Where APIKEY is your API key, PROJECT is the spider’s project ID, and SPIDER is the name of the spider you want to run.

It’s possible to override Scrapy settings for a job:

$ curl -u APIKEY: https://app.scrapinghub.com/api/run.json -d project=PROJECT -d spider=SPIDER \
    -d job_settings='{"LOG_LEVEL": "DEBUG"}'

job_settings should be a valid JSON and will be merged with project and spider settings provided for given spider.

Python client

You can use the python-scrapinghub library to interact with Scrapy Cloud API. Check the documentation for installation instructions and usage examples.

Result formats

There are two ways to specify the format of results: Using the Accept header, or using the format parameter.

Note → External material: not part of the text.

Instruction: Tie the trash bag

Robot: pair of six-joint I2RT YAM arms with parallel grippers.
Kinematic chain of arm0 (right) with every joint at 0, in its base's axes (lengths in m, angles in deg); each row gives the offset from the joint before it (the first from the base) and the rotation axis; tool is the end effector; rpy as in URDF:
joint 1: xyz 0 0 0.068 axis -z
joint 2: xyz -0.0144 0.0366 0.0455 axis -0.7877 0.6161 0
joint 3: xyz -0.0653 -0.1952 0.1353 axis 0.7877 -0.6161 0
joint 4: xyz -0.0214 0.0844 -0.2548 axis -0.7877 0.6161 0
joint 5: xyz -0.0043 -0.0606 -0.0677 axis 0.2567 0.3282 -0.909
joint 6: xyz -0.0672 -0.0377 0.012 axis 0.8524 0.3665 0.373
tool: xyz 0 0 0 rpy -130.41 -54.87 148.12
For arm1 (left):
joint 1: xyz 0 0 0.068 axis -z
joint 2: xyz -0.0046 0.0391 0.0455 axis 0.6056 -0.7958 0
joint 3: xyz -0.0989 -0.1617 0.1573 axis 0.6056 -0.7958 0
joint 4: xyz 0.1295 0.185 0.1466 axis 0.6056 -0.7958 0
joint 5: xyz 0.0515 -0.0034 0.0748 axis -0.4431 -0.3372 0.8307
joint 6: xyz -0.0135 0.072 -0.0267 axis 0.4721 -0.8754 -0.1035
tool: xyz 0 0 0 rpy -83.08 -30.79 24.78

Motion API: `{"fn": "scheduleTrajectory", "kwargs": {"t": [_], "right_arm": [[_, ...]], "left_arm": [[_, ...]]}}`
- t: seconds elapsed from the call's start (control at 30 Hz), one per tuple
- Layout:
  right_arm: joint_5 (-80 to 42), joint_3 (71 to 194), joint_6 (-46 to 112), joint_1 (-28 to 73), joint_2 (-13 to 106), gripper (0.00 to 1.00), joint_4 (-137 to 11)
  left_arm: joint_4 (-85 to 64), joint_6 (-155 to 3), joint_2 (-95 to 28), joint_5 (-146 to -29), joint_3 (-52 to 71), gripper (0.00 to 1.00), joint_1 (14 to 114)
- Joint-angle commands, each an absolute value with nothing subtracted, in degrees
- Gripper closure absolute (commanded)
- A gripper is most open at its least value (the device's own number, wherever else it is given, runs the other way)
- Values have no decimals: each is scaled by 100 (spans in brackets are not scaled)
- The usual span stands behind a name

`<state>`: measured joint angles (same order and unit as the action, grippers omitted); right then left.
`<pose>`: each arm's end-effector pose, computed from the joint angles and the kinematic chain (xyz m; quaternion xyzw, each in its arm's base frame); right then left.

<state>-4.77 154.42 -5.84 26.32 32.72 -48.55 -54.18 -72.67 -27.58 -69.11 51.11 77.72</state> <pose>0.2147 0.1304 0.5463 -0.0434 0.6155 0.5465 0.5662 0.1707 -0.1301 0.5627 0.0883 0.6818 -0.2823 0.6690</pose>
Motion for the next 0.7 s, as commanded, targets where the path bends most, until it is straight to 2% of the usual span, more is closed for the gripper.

The Accept header supports the following values:

  • application/x-jsonlines
  • application/json
  • application/xml
  • text/plain
  • text/csv

The format parameter supports the following values:

  • json
  • jl
  • xml
  • csv
  • text

XML-RPC data types are used for XML output.

CSV parameters

Parameter Description Required
fields Comma delimited list of fields to include, in order from left to right. Yes
include_headers When set to ‘1’ or ‘Y’, show header names in first row. No
sep Separator character. No
quote Quote character. No
escape Escape character. No
lineend Line end string. No

When using CSV, you will need to specify the fields parameter to indiciate required fields and their order. Example:

$ curl -u APIKEY: "https://storage.scrapinghub.com/items/53/34/7?format=csv&fields=id,name&include_headers=1"

Headers

gzip compression is supported. A client can specify that gzip responses can be handled using the accept-encoding: gzip request header. content-encoding: gzip header must be present in the response to signal the gzip content encoding.

You can use the saveas request parameter to specify a filename for browser downloads. For example, specifying ?saveas=foo.json will cause a header of Content-Disposition: Attachment; filename=foo.json to be returned.

Meta parameters

You can use the meta parameter to return metadata for the record in addition to its core data.

The following values are available:

Parameter Description
_key The item key in the format :project_id/:spider_id/:job_id/:item_no.
_ts Timestamp in milliseconds for when the item was added.

Example:

$ curl "https://storage.scrapinghub.com/items/53/34/7?meta=_key&meta=_ts"
{"_key":"1111111/1/1/0","_ts":1342078473363, ... }

Note

If the data contains fields with the same name as the requested fields, they will both appear in the result.